“The Lord of the Rings” is a fantasy novel that was originally written as a sequel to the children’s novel “The Hobbit.” However, the work became an epic and was actually split into three volumes, “The Fellowship of the Ring,” “The Two Towers” and “The Return of the King,” when it was first published between 1954 and 1955. The book is one of the most famous and popular novels of all time and is one of the bestselling novels ever published (about 150 million copies have been sold). The book has also been adapted for television, film, radio, video games and many more. The best known adaptation of this novel is the “Lord of the Rings” trilogy of movies, which began in 2001. This introduced a whole new audience to this fantasy world and sparked another surge in sales for the book. Let’s find out who wrote this successful novel.

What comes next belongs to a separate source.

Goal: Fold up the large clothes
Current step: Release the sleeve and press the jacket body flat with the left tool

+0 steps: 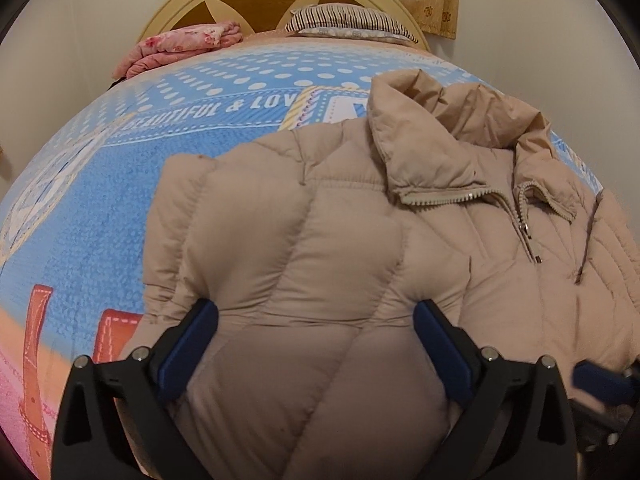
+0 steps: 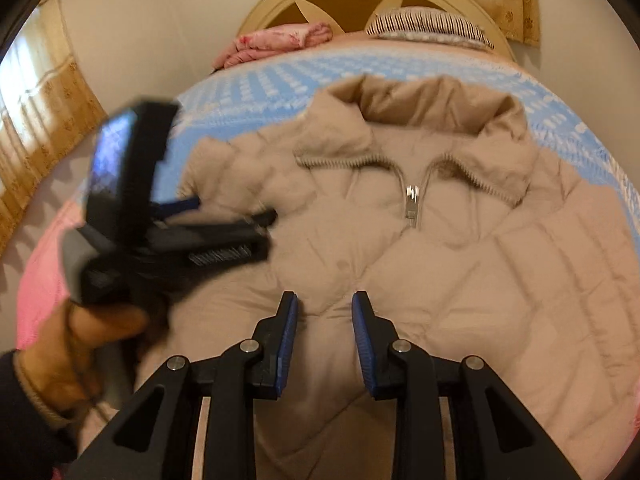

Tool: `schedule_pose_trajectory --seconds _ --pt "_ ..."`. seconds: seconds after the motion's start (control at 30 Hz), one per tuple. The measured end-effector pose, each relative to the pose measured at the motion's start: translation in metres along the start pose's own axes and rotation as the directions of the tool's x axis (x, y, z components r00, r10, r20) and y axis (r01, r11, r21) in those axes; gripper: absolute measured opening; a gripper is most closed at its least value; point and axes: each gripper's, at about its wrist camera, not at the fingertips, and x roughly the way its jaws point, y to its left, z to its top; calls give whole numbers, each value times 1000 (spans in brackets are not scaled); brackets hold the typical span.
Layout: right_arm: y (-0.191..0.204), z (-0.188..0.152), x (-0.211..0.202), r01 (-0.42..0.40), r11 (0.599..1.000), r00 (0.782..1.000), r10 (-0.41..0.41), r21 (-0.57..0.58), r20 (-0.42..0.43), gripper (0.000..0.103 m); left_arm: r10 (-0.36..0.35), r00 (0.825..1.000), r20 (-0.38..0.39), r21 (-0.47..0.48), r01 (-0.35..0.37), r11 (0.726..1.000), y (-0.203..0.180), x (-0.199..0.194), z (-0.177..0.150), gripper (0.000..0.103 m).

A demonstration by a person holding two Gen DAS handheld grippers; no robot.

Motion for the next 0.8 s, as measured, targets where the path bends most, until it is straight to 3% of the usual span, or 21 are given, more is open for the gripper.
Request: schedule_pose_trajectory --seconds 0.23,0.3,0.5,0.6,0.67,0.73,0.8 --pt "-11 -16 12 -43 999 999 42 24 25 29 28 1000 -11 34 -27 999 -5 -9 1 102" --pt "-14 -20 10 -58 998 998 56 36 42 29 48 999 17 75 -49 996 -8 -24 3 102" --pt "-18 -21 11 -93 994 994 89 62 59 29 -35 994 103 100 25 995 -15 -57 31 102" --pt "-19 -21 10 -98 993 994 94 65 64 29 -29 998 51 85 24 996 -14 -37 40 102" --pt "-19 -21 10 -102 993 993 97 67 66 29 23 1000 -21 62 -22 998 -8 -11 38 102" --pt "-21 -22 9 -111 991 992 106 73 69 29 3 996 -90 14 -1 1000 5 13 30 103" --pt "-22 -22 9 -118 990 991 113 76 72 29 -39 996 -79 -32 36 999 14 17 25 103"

Who Wrote “The Lord of the Rings”?
The “The Lord of the Rings” was written by English author J. R. R. Tolkien between 1937 and 1949, with the largest portion written during the second World War. He initially began writing a sequel to his popular novel “The Hobbit” in 1937 at the request of his publisher. However, he had trouble with the idea for the novel at first. He came up with the title a year later, but the project was put on hold on many occasions and was not finished until 1949. He had a dispute with his publisher and it was offered to Collins Publishers in 1950. However, they believed the novel needed major editing, including major cutting, and Tolkien decided to try again with his original publisher Georges Allen & Unwin. The novel was divided into three volumes because of a paper shortage after the war and to ensure it was affordable. The first volume was published in July 1954 and the last was delayed until October 1955. This was partly because of a dispute about the title of the last volume, which Tolkien believed gave away the plot.
Did you know?
Due to a mix up with copyright in the United States, a publisher produced an unauthorized printing of the novel in 1960. After a public protest by Tolkien and public pressure from his fans the work was withdrawn and a payment was made to Tolkien.